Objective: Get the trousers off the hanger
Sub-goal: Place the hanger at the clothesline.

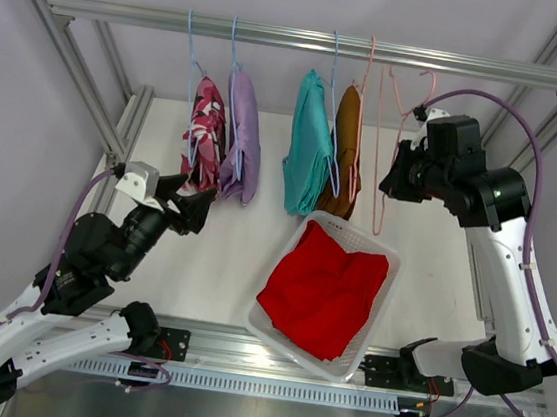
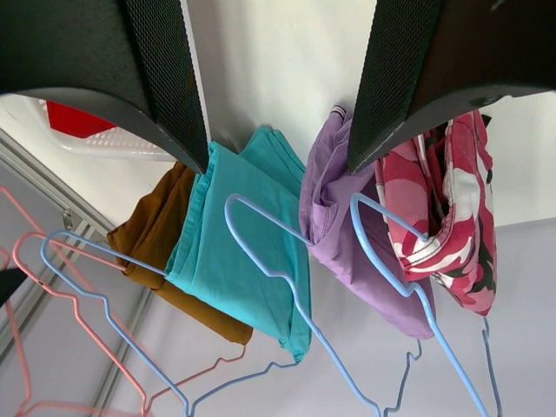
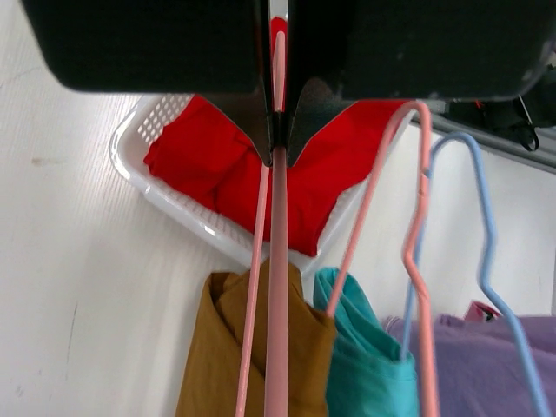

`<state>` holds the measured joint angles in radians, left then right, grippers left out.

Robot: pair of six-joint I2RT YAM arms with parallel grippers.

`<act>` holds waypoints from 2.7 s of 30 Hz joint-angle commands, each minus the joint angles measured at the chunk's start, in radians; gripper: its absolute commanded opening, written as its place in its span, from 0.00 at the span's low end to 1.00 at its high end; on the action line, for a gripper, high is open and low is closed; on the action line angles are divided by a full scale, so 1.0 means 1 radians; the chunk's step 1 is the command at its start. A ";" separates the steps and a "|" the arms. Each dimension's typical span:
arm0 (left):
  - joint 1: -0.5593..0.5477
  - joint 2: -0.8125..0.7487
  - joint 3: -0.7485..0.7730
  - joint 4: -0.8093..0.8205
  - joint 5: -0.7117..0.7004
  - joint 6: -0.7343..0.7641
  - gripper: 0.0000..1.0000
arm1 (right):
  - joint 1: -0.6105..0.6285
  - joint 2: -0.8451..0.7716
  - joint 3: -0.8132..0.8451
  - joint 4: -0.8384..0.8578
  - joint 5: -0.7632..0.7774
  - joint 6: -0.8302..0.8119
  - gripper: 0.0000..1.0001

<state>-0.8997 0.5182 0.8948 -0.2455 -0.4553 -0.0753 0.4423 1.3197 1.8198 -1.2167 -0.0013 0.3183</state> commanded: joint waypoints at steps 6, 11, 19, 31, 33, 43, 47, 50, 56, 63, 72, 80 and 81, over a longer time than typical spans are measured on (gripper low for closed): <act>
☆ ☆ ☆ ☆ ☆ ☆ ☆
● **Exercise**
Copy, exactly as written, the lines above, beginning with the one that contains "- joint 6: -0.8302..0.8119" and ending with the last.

● **Expected output**
  - joint 6: -0.8302..0.8119
  - gripper: 0.0000..1.0001

<state>-0.8997 0.5182 0.8948 -0.2455 -0.4553 -0.0753 0.4423 1.3197 1.8198 -1.2167 -0.0013 0.3183</state> commanded: joint waypoints at steps 6, 11, 19, 31, 33, 43, 47, 50, 56, 63, 72, 80 and 81, over a longer time than typical spans are measured on (gripper low for closed): <act>

What is written here forms the complete answer.